NEW YORK—Japanese artist Mitsukuni Misaki‘s first solo exhibition outside of Japan Earth from Sky: Stoneware Works by Mitsukuni Misaki at Ippodo Gallery (September 7 – September 29, 2017) showcases 20 if his evanescent saiyuudeiki vessels. From an undulating oceanic blue to a stormy grey, each asymmetrical vessel, like a billowy cloud, rhythmically floats along the observer’s horizon imbuing a sense of serenity.
The poetry of form is paired with the artist’s urge to create powerful, lifelike works, encapsulating the dual strength and subtlety of beauty in nature.
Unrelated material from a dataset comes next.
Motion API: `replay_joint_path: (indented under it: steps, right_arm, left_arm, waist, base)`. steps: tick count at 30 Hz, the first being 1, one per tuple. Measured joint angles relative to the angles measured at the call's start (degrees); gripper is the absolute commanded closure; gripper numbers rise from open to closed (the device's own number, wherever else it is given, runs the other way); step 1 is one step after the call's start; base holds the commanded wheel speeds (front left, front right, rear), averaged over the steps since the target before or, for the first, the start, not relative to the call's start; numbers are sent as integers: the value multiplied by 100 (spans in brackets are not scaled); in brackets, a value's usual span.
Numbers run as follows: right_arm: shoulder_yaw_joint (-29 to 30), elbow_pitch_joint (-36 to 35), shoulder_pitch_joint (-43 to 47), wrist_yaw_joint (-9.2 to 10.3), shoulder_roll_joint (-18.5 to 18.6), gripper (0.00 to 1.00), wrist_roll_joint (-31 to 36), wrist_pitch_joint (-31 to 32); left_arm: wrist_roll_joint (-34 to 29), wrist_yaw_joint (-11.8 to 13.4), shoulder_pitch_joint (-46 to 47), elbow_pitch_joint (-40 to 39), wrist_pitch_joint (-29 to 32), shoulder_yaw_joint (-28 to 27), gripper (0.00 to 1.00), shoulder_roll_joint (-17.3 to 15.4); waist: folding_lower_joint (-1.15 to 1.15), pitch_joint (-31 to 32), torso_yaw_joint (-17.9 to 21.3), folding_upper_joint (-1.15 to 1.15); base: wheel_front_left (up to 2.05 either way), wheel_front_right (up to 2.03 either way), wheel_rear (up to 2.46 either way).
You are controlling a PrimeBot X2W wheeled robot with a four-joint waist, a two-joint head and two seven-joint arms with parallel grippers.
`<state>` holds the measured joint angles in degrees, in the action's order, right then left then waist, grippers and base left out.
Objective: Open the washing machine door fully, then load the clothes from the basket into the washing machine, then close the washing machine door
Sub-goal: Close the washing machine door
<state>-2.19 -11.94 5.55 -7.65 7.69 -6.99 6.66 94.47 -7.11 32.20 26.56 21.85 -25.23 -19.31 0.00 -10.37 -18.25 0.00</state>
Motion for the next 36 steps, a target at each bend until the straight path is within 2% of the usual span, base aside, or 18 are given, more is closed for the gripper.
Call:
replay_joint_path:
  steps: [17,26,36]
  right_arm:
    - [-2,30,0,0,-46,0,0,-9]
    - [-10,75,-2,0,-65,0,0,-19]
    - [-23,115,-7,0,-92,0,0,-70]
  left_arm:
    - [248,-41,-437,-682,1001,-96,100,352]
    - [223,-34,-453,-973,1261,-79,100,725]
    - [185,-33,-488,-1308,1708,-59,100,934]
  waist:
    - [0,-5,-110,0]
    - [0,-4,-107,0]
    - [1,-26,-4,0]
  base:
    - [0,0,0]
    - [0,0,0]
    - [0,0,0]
The vessels draw directly from cosmology with their tangible atmospheric layers only previously experienced by astronauts and the brick layers in the ‘Tower of Babylon.‘ And like the tower, they gracefully carry us away in a dreamlike state only to find ourselves returned and grounded on the earth’s surface.
Deliberate and powerful expression is evidenced in the blue and black horizons of the stoneware, separating earth from sky.
According to Ippodo Gallery, in pursuit of form and color, with his divisive aesthetic of blue versus grey, in what Misaki calls Rothko-ing, his work undoubtedly bears reference to Mark Rothko’s iconic abstract expressionist works, not only with the two-tone structure, but also with the richness and gradations of the blue.
The dichotomy of the colors is also crucial, evoking the sense of tension in the quest for bliss. The blue is rubbed and refired using four layers of slip, infusing the pale blue glaze with a middle layer of white for depth, then coated with earthen tones to give the color an appearance of age.